I decided to start CoderDojo Los Angeles with Una and to do my best to transmit some of the values that I had learned in the heady early web days: openness, sharing, risk-taking, self-directed learning, weaving of creativity and technology, peer and project-based learning, the sense of democratization of who could be a creator. No one cared if someone was short or stubby or nerdy or thirteen, as long as they had good ideas and something to contribute.

I emailed James Whelton to get an original copy of the CoderDojo logo and didn’t hear back right away. It turned out the reason why was because he was in the hospital due to a skateboarding accident. Since he was not yet 21, when he visited the States could not legally drink. Immigration officials routinely questioned him on his trips to the U.S. to meet VC’s, since due to the 1o-year Irish passport, his photo was of a 10-year-old, though by now he was a strikingly handsome, tall and witty young man.

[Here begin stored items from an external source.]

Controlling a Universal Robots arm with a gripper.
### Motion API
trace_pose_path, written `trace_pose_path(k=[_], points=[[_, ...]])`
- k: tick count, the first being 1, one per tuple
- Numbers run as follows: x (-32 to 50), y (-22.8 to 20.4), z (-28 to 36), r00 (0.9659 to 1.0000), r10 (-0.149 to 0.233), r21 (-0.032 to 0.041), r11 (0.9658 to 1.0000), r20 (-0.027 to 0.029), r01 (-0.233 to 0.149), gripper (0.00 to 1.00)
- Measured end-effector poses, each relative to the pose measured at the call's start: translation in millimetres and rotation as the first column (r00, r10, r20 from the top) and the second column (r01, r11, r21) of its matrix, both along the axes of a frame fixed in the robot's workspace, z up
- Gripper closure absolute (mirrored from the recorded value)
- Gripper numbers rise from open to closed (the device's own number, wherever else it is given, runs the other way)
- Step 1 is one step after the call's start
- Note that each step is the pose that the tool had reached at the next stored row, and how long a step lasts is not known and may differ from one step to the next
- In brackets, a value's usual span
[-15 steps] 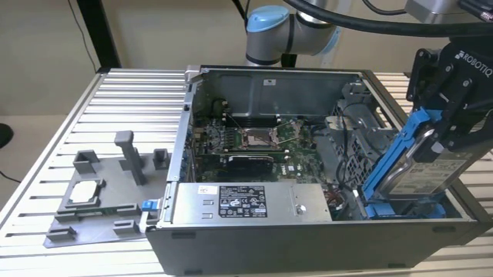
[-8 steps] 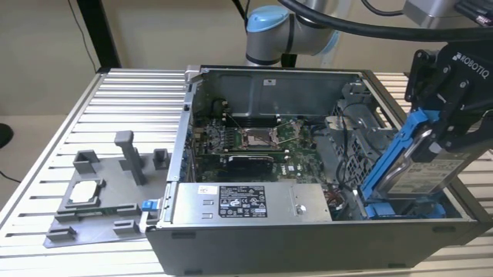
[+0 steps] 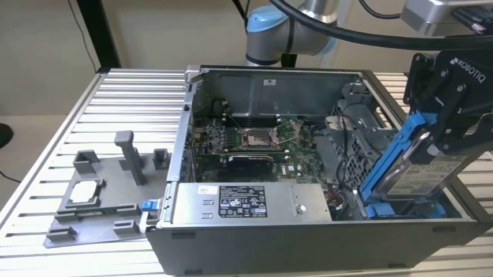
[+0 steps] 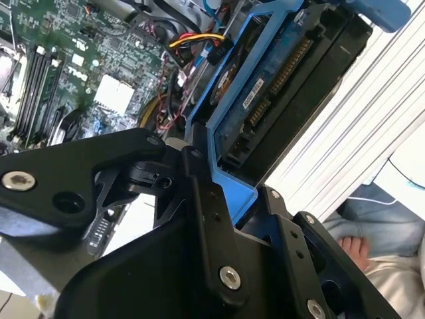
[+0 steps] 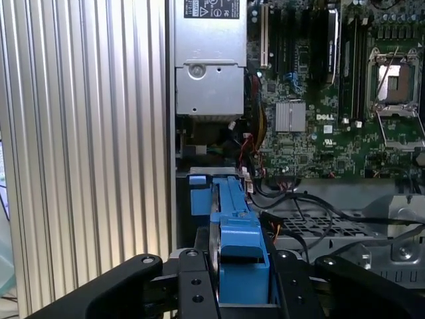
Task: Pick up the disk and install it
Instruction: 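Pick up the disk, then insert the disk into the insertion slot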
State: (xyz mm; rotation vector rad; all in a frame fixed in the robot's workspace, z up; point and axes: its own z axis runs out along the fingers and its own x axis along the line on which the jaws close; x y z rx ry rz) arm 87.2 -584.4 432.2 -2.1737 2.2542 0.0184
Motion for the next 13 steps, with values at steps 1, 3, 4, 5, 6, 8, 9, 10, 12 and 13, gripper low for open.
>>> trace_pose_path(k=[1,3,4,5,6,8,9,10,12,13], points=[[0.1,0.0,-0.8,1.0000,0.000,0.0001,1.0000,0.0003,0.000,1.00],[0.1,0.0,-2.6,1.0000,0.000,0.0002,1.0000,0.0007,0.000,1.00],[0.1,0.0,-3.7,1.0000,0.000,0.0002,1.0000,0.0007,0.000,1.00],[0.1,0.0,-5.2,1.0000,0.000,0.0003,1.0000,0.0008,0.000,1.00],[0.1,0.0,-6.6,1.0000,0.000,0.0003,1.0000,0.0008,0.000,1.00],[0.0,0.0,-9.6,1.0000,0.000,0.0002,1.0000,0.0008,0.000,1.00],[0.0,0.0,-11.2,1.0000,0.000,0.0002,1.0000,0.0009,0.000,1.00],[0.0,0.0,-12.9,1.0000,0.000,0.0002,1.0000,0.0009,0.000,1.00],[0.0,0.0,-16.2,1.0000,0.000,0.0002,1.0000,0.0009,0.000,1.00],[0.0,0.0,-17.9,1.0000,0.000,0.0002,1.0000,0.0009,0.000,1.00]])
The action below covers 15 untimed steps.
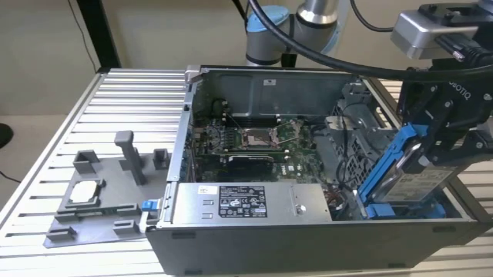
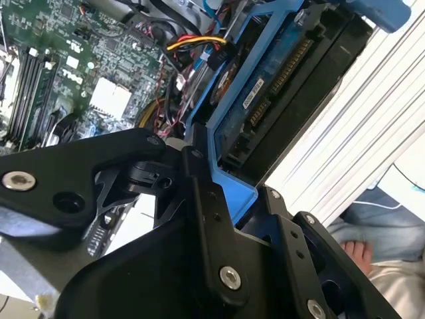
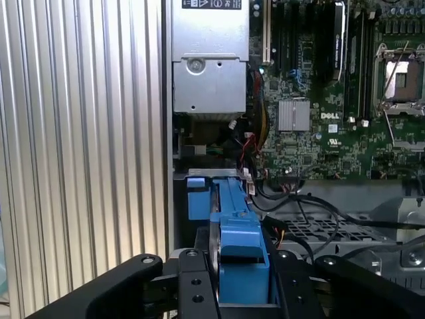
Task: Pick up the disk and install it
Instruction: 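Insert the disk into the insertion slot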
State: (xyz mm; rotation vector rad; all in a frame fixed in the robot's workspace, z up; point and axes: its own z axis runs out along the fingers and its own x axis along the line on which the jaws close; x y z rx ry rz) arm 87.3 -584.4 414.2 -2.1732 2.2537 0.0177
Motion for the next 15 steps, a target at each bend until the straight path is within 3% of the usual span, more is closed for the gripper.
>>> trace_pose_path(k=[7,14,15], points=[[0.0,0.0,-11.0,1.0000,0.000,-0.0001,1.0000,0.0000,0.000,1.00],[0.0,0.0,-12.1,1.0000,0.000,0.0024,1.0000,0.0003,0.000,1.00],[0.0,0.0,-12.1,1.0000,0.000,0.0025,1.0000,0.0003,0.000,0.00]])
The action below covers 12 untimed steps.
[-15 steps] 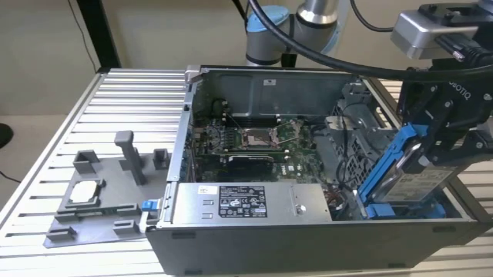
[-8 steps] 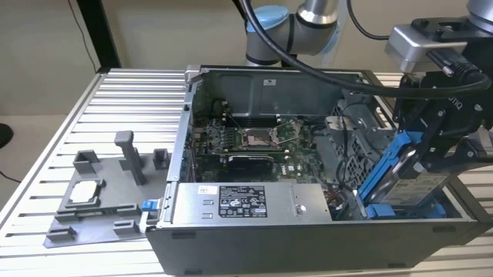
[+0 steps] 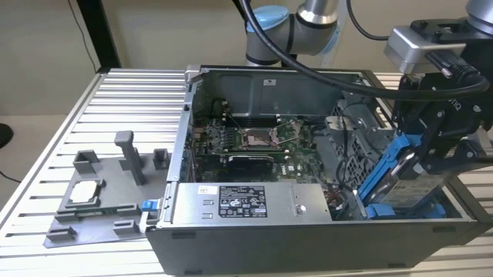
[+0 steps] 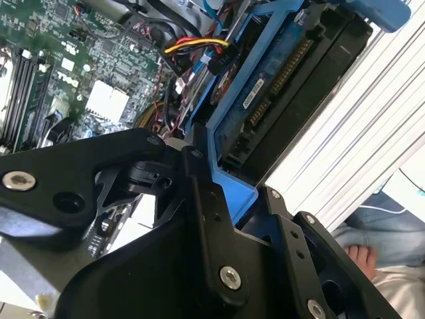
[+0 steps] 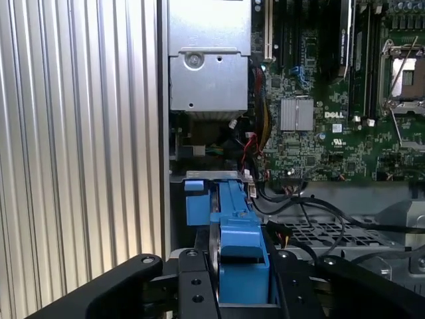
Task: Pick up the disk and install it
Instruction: 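Insert the disk into the insertion slot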
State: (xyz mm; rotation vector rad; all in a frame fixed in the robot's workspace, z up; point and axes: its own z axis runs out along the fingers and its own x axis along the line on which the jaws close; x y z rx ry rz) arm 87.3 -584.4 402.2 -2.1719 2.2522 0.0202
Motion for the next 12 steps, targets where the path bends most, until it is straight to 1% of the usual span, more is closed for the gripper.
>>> trace_pose_path(k=[8,10,12], points=[[0.0,0.0,-0.1,1.0000,0.000,0.0030,1.0000,0.0001,0.000,0.00],[0.0,0.0,-0.1,1.0000,0.000,0.0107,0.9999,0.0003,0.000,0.00],[0.0,0.0,-0.1,1.0000,0.000,0.0114,0.9999,0.0003,0.000,0.00]])
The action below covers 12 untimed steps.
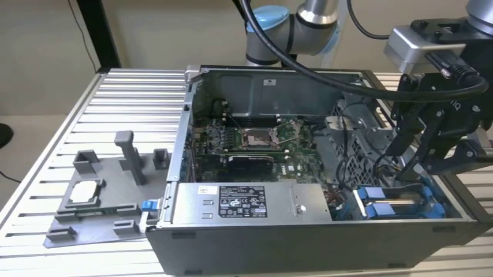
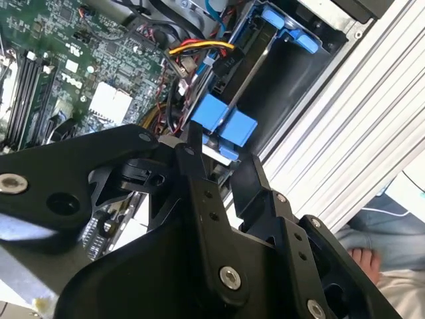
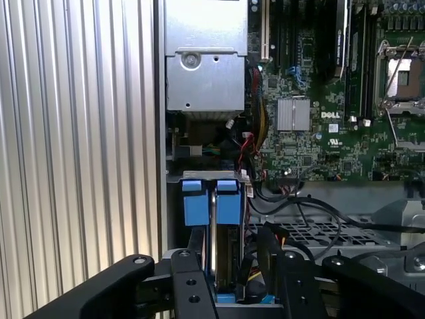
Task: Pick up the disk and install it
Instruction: 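Insert the disk into the insertion slot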
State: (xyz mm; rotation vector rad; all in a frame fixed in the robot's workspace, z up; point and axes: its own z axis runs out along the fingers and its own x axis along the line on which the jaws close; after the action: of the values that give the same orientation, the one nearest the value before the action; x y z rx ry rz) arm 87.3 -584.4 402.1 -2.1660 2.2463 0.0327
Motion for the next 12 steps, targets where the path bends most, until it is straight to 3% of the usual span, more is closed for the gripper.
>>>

James says he was not a good student and found school boring. But he started coding on his own and then figured out how to hack the iPod and gained some notoriety among his classmates. They wanted to learn how to hack from him so he started a club. Later, entrepreneur Bill Liao teamed up with him to spread CoderDojo far and wide.

CoderDojo replicates the values of sharing, learning, community and creation I learned during the early days in San Francisco. During the first CoderDojo Los Angeles, hosted at Google, we taught the kids HTML. By the end of the session, the kids were very excited to make a word red. Then a kid turned to me and asked, his face lit up, “Can we make it green?”

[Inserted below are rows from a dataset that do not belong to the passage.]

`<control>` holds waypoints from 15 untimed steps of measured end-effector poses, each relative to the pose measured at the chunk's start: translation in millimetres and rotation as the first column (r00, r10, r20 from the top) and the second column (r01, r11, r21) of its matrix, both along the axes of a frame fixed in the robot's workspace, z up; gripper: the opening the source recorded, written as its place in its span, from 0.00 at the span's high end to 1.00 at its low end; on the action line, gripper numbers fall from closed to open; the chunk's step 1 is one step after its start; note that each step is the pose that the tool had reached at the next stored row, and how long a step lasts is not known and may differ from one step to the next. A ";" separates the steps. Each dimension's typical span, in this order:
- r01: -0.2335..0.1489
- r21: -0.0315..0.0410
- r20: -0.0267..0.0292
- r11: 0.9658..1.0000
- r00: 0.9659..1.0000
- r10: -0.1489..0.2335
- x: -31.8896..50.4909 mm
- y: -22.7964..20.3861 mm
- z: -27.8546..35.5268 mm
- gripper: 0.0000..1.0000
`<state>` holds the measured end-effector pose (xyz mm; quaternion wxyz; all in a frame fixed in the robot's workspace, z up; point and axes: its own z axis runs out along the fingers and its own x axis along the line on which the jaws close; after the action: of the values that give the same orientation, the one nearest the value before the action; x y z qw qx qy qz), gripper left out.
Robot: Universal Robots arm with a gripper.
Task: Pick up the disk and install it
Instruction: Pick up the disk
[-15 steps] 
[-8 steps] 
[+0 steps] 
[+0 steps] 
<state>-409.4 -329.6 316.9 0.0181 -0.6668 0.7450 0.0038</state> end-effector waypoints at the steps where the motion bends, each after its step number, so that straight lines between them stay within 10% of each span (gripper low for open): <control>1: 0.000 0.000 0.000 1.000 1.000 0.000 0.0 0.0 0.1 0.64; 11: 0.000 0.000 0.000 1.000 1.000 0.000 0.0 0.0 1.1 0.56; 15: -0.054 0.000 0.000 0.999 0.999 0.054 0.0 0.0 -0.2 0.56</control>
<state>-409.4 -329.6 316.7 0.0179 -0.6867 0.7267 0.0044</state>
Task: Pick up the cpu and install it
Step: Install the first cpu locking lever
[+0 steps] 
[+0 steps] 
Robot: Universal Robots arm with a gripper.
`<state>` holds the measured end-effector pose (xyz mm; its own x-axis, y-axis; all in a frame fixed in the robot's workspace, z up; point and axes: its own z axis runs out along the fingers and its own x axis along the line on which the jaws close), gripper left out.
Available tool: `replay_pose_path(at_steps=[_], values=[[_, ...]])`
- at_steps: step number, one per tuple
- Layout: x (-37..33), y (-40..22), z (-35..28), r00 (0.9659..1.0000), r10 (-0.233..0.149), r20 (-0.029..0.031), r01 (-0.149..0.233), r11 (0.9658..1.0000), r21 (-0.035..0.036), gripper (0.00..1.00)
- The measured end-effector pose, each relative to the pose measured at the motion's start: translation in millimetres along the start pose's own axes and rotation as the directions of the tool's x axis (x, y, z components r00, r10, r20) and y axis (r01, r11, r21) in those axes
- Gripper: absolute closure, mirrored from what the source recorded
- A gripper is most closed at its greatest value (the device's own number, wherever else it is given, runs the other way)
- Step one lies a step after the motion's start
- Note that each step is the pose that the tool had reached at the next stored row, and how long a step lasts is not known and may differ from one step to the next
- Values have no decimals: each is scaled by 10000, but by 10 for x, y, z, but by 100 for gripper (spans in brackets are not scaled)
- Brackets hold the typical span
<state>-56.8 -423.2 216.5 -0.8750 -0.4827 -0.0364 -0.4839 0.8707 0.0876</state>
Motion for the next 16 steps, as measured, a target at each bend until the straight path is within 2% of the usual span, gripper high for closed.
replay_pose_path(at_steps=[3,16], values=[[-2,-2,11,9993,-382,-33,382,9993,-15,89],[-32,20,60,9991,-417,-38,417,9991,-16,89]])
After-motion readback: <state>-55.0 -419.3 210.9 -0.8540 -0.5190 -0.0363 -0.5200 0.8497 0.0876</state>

“Yes, yes!” I answered. “You can make it green, you can make it any color you like.”

In most CoderDojo sessions, there is a kid who will turn to me or one of the volunteer mentors and ask permission to create something. We realize that many of these children are used to school environments where following the official rules is very important. They are not trained to have a creative idea and then go ahead and pursue it — they first look around for permission.

Our goal at CoderDojo is to provide an environment that gives them the permission.

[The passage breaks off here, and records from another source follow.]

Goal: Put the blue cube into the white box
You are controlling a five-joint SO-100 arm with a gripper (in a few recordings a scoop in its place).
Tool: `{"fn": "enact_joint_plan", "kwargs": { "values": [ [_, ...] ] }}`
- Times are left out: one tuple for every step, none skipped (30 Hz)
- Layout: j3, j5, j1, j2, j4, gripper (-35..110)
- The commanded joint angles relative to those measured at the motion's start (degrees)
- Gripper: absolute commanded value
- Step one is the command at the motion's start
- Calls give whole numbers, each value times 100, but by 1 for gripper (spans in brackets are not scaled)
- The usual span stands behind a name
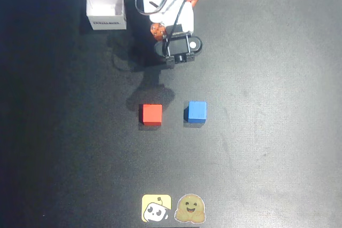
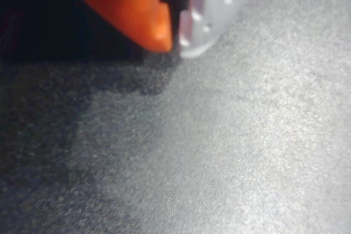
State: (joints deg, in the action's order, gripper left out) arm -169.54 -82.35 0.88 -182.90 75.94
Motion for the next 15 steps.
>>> {"fn": "enact_joint_plan", "kwargs": {
  "values": [
    [26,-53,-53,-26,26,0],
    [26,-53,-62,-26,26,0],
    [26,-53,-62,-26,26,0],
    [26,-53,-62,-26,26,0],
    [26,-53,-53,-26,26,0],
    [26,-53,-26,-26,26,0],
    [26,-53,-18,-26,26,0],
    [26,-53,-18,-26,26,0],
    [26,-53,-26,-26,26,0],
    [26,-53,-53,-26,26,0],
    [26,-53,-62,-26,26,0],
    [26,-53,-62,-26,26,0],
    [26,-53,-62,-26,26,0],
    [26,-53,-62,-26,26,0],
    [26,-53,-62,-26,26,0]
  ]
}}
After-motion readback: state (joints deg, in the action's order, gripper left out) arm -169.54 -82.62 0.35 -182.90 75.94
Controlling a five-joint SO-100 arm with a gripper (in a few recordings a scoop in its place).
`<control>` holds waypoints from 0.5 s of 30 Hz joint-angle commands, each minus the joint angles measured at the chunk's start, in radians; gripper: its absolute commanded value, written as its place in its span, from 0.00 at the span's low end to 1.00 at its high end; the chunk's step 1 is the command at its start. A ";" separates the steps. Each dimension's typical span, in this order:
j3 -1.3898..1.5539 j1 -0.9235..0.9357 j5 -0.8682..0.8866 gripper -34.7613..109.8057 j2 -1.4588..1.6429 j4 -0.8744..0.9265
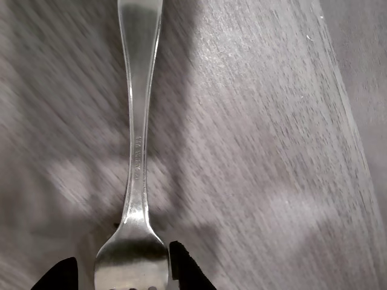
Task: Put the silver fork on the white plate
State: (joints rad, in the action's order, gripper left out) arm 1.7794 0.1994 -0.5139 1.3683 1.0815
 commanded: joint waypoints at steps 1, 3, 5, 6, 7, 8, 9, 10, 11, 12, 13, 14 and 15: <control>-0.048 -0.005 -0.006 0.33 0.020 0.000; -0.048 -0.005 -0.006 0.31 0.017 -0.002; -0.048 -0.005 -0.006 0.30 0.012 -0.003; -0.048 -0.005 -0.006 0.29 0.011 -0.005; -0.048 -0.003 -0.006 0.29 0.011 -0.005; -0.048 -0.003 -0.006 0.29 0.009 -0.006; -0.048 -0.003 -0.006 0.29 0.009 -0.006; -0.048 -0.003 -0.006 0.29 0.008 -0.006; -0.048 -0.003 -0.006 0.28 0.006 -0.006; -0.048 -0.002 -0.006 0.28 0.005 -0.006; -0.048 -0.002 -0.006 0.28 0.005 -0.006; -0.048 0.000 -0.008 0.28 0.005 -0.006; -0.048 0.000 -0.008 0.28 0.005 -0.006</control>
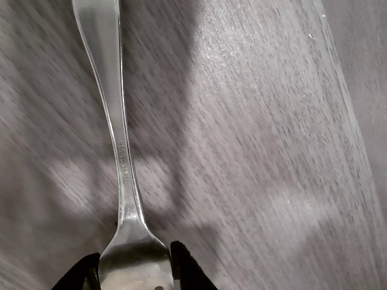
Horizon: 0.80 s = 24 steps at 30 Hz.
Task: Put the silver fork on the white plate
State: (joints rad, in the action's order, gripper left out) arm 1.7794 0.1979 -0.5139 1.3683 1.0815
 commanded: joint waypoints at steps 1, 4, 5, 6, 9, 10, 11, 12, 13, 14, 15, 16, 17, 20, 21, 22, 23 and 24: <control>-0.048 0.002 -0.008 0.28 0.005 -0.005; -0.048 0.005 -0.009 0.28 0.023 0.008; -0.048 0.005 -0.011 0.28 0.032 0.012; -0.048 0.006 -0.012 0.28 0.041 0.017; -0.048 0.011 -0.018 0.28 0.083 0.038; -0.048 0.011 -0.020 0.28 0.098 0.046; -0.048 0.011 -0.021 0.28 0.117 0.052; -0.048 0.011 -0.025 0.28 0.137 0.060; -0.048 0.011 -0.026 0.28 0.158 0.071; -0.048 0.009 -0.026 0.28 0.181 0.083; -0.048 0.006 -0.026 0.28 0.202 0.095; -0.048 0.002 -0.026 0.28 0.225 0.107; -0.046 -0.003 -0.026 0.28 0.249 0.120; -0.044 -0.020 -0.026 0.28 0.316 0.153; -0.043 -0.026 -0.026 0.28 0.336 0.160; -0.043 -0.032 -0.026 0.28 0.353 0.170; -0.043 -0.038 -0.026 0.28 0.368 0.181; -0.041 -0.044 -0.026 0.28 0.382 0.189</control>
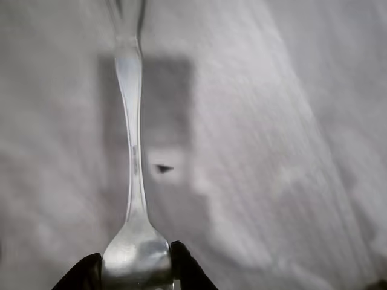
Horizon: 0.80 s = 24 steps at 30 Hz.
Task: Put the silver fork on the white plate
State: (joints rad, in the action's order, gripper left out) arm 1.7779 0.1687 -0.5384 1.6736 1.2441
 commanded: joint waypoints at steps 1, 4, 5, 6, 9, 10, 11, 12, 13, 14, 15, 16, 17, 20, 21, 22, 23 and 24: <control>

Over time, I have realized other ways that traditional school environments hamper kids’ ability to create. During Hour of Code week, I ran Hour of Code sessions at two LAUSD public schools. At the first school, the password we were given to access the Internet was about 50 characters long, so we spent a lot of extra time just getting online. Then, kids couldn’t watch the engaging videos that guided them along the Hour of Code exercise since YouTube videos were blocked and there seemed to be no easy way to get around it. At the second school, the principal used his special password to get around the YouTube block, but it still didn’t work. Kids were still finishing up their projects and could have used five more minutes but the period was over and the bell had rung so they had to leave.

We want to bring the CoderDojo ethos into the public schools, but it is a lot more challenging given the constraints of many traditional educational environments that really were designed to create obedient factory workers, not entrepreneurs and creators. When I was in college, the World Wide Web did not yet exist and there was no Internet career to imagine. Many of my peers didn’t know what they wanted to do but immediately went into law or investment banking. The fact that I went off the beaten path and decided to waitress and travel and learn new languages and new contexts, to put myself in a place where I did not know everything but was in fact a beginner again, was the best preparation I could have had for an Internet career that did not even exist when I was in college. I opened myself up to newness, and I learned to learn and relearn, over and over again.

With CoderDojo, we want to teach kids that sometimes they don’t need to ask permission, that once they learn how to change the color of a word, it can be red or green or blue or purple or orange. The important thing is that they learn how to change it, and use that word as a building block to tell their own story. And that they are empowered to create, and are open to change, and are equipped with the tools to navigate that change.